Top of Input for this task

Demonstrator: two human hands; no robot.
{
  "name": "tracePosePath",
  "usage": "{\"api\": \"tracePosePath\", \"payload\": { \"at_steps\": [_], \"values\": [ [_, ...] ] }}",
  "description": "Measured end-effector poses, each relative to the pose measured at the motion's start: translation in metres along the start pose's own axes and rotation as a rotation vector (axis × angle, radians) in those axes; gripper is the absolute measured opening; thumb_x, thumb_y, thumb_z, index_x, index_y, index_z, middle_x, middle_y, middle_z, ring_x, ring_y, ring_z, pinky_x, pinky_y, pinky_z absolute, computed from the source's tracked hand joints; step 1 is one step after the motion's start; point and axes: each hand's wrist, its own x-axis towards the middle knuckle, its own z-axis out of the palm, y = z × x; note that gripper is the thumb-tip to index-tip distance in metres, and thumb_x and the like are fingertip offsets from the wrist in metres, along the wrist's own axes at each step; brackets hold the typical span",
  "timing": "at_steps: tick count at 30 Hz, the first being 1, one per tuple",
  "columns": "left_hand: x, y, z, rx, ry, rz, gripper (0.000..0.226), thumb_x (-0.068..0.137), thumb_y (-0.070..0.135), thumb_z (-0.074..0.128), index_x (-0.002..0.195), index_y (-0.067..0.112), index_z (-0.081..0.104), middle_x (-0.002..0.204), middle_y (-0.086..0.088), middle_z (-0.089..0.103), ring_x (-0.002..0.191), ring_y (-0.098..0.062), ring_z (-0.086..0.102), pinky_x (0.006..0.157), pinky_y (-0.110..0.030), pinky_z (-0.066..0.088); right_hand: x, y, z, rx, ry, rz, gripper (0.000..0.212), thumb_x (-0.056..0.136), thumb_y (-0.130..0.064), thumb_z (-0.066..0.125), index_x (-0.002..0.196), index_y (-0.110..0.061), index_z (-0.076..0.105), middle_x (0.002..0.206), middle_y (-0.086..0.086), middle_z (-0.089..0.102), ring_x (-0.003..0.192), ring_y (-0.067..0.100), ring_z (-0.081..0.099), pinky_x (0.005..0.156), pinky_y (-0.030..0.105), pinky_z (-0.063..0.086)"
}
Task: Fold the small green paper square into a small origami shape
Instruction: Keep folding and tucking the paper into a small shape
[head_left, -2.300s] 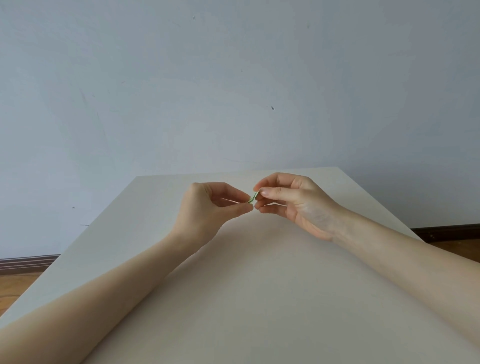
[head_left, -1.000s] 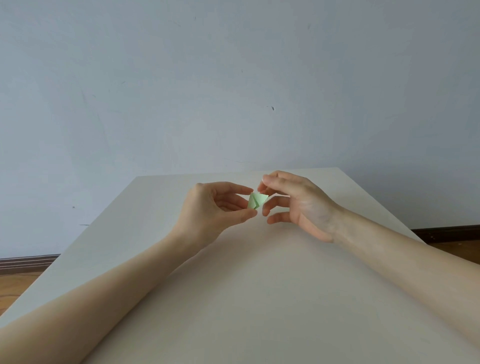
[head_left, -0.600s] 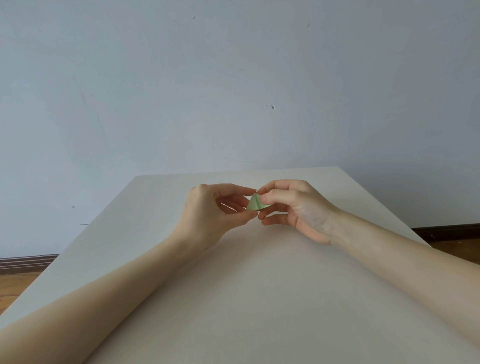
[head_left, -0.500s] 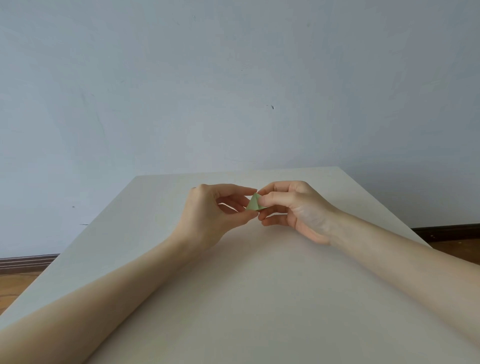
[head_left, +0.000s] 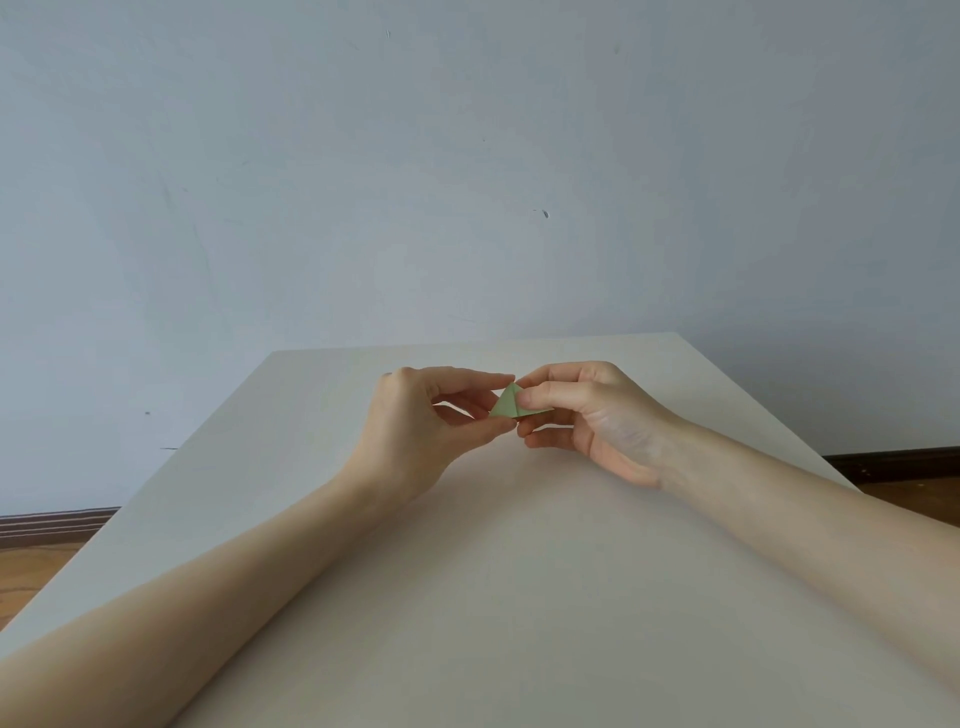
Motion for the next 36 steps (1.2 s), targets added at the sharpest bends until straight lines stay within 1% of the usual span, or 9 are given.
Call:
{"api": "tracePosePath", "payload": {
  "at_steps": [10, 17, 21, 26, 31, 36],
  "values": [
    [0.0, -0.0004, -0.0003, 0.006, 0.002, 0.023, 0.028, 0.071, 0.012, 0.079, 0.095, 0.024, 0.074, 0.074, 0.007, 0.07, 0.062, -0.001, 0.063, 0.063, -0.012, 0.05, -0.0007, -0.0001, -0.0001, -0.003, 0.003, -0.004, 0.008, 0.083, 0.001, 0.06, 0.08, -0.002, 0.066, 0.075, 0.011, 0.066, 0.058, 0.015, 0.061, 0.059, 0.024, 0.053],
    [0.0002, -0.0003, -0.0005, -0.009, 0.004, 0.055, 0.027, 0.071, 0.011, 0.079, 0.091, 0.028, 0.073, 0.071, 0.01, 0.069, 0.059, 0.0, 0.061, 0.061, -0.01, 0.048, 0.0, -0.0006, -0.0009, 0.007, 0.008, -0.012, 0.008, 0.084, 0.001, 0.059, 0.084, 0.001, 0.068, 0.075, 0.011, 0.067, 0.058, 0.015, 0.062, 0.058, 0.023, 0.053],
    [-0.0001, -0.0004, -0.001, -0.009, -0.007, 0.058, 0.027, 0.071, 0.011, 0.079, 0.094, 0.023, 0.074, 0.071, 0.01, 0.069, 0.059, 0.0, 0.062, 0.061, -0.01, 0.047, -0.0006, -0.0002, -0.001, -0.003, 0.006, -0.014, 0.007, 0.083, 0.001, 0.061, 0.083, 0.0, 0.068, 0.073, 0.01, 0.067, 0.058, 0.015, 0.062, 0.058, 0.023, 0.053],
    [0.0005, 0.0005, -0.0011, -0.019, -0.004, 0.073, 0.028, 0.071, 0.012, 0.079, 0.089, 0.032, 0.072, 0.072, 0.008, 0.07, 0.06, 0.0, 0.061, 0.062, -0.013, 0.05, -0.0007, -0.0002, -0.0016, -0.012, 0.001, -0.023, 0.006, 0.082, 0.003, 0.061, 0.084, 0.001, 0.067, 0.073, 0.01, 0.066, 0.058, 0.014, 0.062, 0.058, 0.022, 0.053],
    [-0.0003, -0.0001, -0.0018, 0.015, -0.013, 0.115, 0.033, 0.071, 0.011, 0.078, 0.089, 0.037, 0.069, 0.076, 0.007, 0.071, 0.064, -0.003, 0.063, 0.062, -0.011, 0.049, -0.0009, 0.0004, -0.0025, -0.026, -0.011, -0.004, 0.01, 0.08, 0.009, 0.061, 0.084, 0.0, 0.065, 0.073, 0.01, 0.064, 0.058, 0.013, 0.062, 0.059, 0.023, 0.054],
    [-0.0001, -0.0024, -0.0011, 0.064, -0.022, 0.167, 0.031, 0.072, 0.011, 0.077, 0.097, 0.027, 0.071, 0.078, 0.007, 0.07, 0.07, -0.005, 0.065, 0.064, -0.01, 0.05, -0.0012, 0.0012, -0.0033, -0.017, -0.019, 0.007, 0.01, 0.079, 0.006, 0.064, 0.079, -0.004, 0.065, 0.072, 0.007, 0.065, 0.058, 0.013, 0.062, 0.059, 0.023, 0.053]
  ]
}}
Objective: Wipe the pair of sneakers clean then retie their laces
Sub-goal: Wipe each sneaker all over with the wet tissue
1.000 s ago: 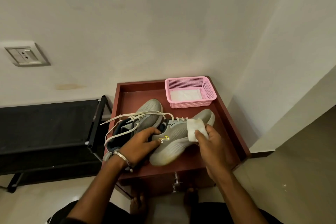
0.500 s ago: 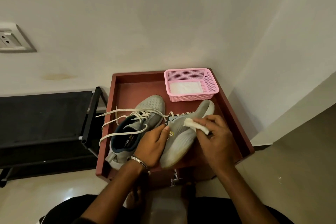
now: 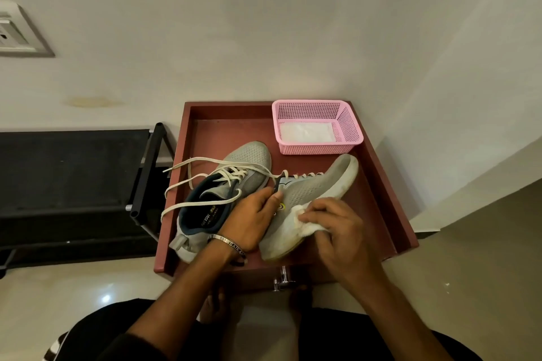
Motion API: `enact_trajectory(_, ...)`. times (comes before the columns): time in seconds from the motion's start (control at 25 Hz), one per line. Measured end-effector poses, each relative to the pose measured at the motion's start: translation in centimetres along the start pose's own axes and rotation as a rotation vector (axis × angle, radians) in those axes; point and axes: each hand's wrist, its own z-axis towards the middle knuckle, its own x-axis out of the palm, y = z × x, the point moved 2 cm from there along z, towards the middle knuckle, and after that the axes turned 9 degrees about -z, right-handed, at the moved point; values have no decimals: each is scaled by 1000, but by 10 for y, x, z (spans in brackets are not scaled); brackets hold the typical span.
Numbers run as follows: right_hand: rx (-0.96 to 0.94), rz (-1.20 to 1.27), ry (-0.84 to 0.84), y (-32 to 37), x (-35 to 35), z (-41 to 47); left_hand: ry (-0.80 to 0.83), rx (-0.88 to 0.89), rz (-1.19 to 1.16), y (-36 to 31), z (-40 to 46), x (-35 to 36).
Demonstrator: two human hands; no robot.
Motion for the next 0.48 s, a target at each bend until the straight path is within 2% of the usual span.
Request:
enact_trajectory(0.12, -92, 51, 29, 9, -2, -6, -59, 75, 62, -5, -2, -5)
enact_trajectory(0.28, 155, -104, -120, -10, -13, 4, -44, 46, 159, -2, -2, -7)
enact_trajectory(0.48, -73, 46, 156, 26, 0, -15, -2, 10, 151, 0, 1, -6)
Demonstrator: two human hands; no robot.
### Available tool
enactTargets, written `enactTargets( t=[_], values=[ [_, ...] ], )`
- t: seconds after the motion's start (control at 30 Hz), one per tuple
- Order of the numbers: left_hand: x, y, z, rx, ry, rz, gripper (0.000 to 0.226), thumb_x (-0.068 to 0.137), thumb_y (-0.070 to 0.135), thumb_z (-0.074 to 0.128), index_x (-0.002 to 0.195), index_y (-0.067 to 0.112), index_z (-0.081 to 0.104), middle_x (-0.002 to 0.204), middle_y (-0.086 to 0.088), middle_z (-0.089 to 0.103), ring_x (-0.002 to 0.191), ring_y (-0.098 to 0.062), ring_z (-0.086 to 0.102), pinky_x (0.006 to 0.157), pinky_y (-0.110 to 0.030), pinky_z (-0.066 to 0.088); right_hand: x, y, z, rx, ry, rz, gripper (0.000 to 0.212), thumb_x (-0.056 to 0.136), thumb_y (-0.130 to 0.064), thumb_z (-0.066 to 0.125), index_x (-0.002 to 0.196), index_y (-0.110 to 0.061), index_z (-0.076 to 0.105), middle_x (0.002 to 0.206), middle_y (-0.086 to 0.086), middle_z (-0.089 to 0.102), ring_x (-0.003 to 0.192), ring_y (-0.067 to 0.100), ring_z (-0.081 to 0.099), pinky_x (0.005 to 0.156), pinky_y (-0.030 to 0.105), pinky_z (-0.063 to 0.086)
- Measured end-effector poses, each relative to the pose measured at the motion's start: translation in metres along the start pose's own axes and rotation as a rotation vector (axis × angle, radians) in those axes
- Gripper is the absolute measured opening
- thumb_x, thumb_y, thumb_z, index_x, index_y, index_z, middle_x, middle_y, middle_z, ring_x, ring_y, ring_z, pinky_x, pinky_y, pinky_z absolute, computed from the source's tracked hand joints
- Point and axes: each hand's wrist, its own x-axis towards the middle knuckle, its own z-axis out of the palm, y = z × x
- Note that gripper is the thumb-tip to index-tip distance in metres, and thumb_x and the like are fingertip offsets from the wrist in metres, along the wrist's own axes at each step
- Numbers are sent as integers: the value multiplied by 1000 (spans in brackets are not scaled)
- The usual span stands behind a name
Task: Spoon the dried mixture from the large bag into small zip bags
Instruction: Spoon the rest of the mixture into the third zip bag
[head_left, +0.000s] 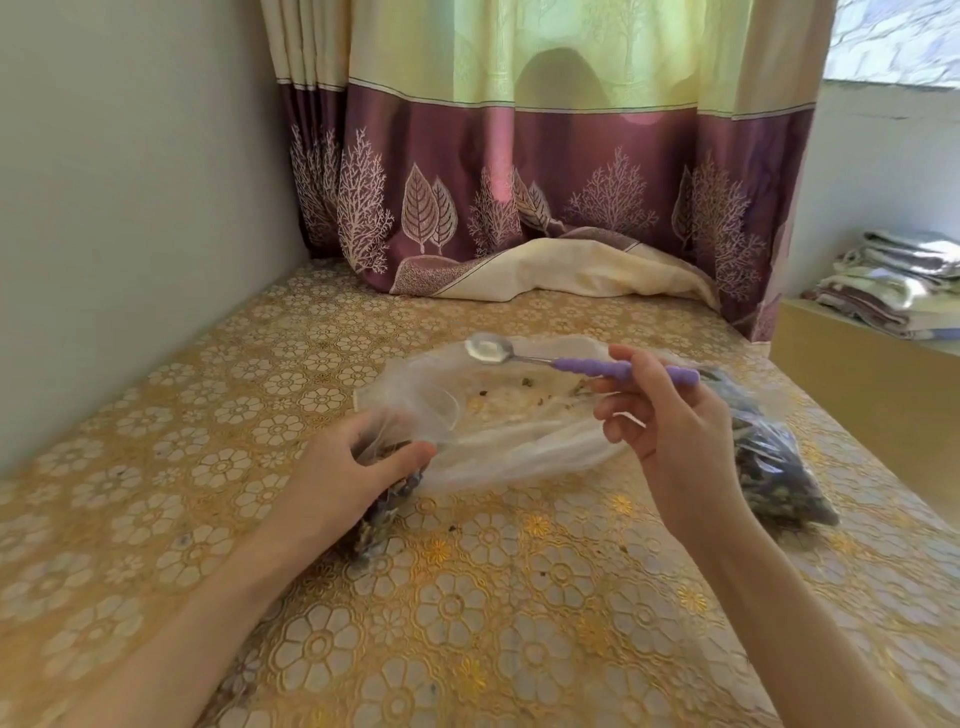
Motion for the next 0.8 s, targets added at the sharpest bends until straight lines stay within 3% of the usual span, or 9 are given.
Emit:
enactTargets(
  t=[0.1, 0.23, 0.3, 0.33, 0.37, 0.53, 0.63, 0.8],
  values=[
    [-1, -1, 0, 7, -39, 26, 55, 67, 50, 64, 90, -1, 66, 72, -8, 67, 57, -6, 53, 54, -8, 38, 7, 11, -11, -114, 131, 60, 24, 97, -17, 51, 81, -5, 66, 81, 11, 74, 55, 13, 57, 44, 19, 45],
    [-1, -5, 0, 76, -29, 37, 41, 75, 41, 66, 86, 2, 68, 88, -19, 65, 82, -28, 57, 68, -27, 40, 14, 22, -23, -178, 236, 120, 35, 98, -17, 48, 69, -5, 63, 71, 9, 73, 48, 10, 55, 40, 17, 43],
    [-2, -2, 0, 83, -19, 41, 12, 79, 31, 68, 82, 20, 70, 85, -8, 66, 82, -23, 57, 69, -21, 39, 18, 26, -26, -196, 249, 134, 35, 99, -16, 47, 70, -4, 62, 71, 10, 74, 48, 11, 56, 40, 17, 43],
    [-2, 0, 0, 89, -19, 55, 6, 80, 28, 69, 80, 33, 67, 82, -1, 66, 78, -17, 57, 66, -16, 39, 19, 28, -27, -204, 258, 136, 35, 99, -16, 46, 70, -4, 62, 71, 10, 74, 48, 11, 56, 40, 17, 44],
    [-3, -1, 1, 99, -26, 62, 15, 80, 27, 68, 79, 41, 64, 79, 1, 67, 73, -13, 57, 63, -14, 38, 21, 30, -28, -212, 271, 133, 36, 99, -16, 46, 69, -5, 63, 72, 10, 74, 48, 11, 57, 40, 17, 44],
    [-2, -6, 3, 138, -101, 14, 12, 85, 35, 62, 97, 35, 65, 81, 20, 65, 77, 17, 54, 61, -1, 35, 24, 37, -33, -227, 346, 90, 51, 99, -19, 48, 53, -13, 70, 74, 8, 75, 52, 9, 61, 44, 16, 47],
    [-1, -6, 4, 184, -99, 36, 8, 86, 36, 61, 79, 31, 64, 61, 14, 59, 63, 5, 52, 55, -6, 35, 25, 39, -35, -223, 392, 59, 49, 99, -21, 49, 55, -15, 69, 74, 7, 75, 54, 11, 62, 46, 16, 49],
    [-1, -6, 4, 205, -104, 52, 12, 85, 38, 58, 81, 30, 66, 68, -7, 63, 64, -5, 51, 56, -12, 35, 24, 40, -41, -277, 460, 39, 45, 99, -23, 49, 60, -15, 71, 67, 3, 73, 55, 11, 63, 48, 17, 50]
  ],
)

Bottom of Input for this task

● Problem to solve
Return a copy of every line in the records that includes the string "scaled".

● The answer
Motion API: `enact_trajectory(_, ...)`. times (comes before the columns): time in seconds from the motion's start (control at 25 Hz), one per line. Measured end-effector poses, each relative to the pose measured at the motion's start: translation in centimetres along the start pose's own axes and rotation as a rotation vector (axis × angle, radians) in those axes; point and axes: each hand's wrist, its own z-axis towards the middle knuckle, its own x-axis out of the palm, y = z × x, the point moved 2 cm from there along z, towards the middle knuckle, and after that the axes turned 9 degrees about -z, right-handed, at the moved point; values have no decimals: each is scaled by 1000, but by 10 for y, x, z (spans in brackets are not scaled); brackets hold the typical span.
- Numbers are sent as integers: the value multiplied by 1000 (spans in brackets are not scaled)

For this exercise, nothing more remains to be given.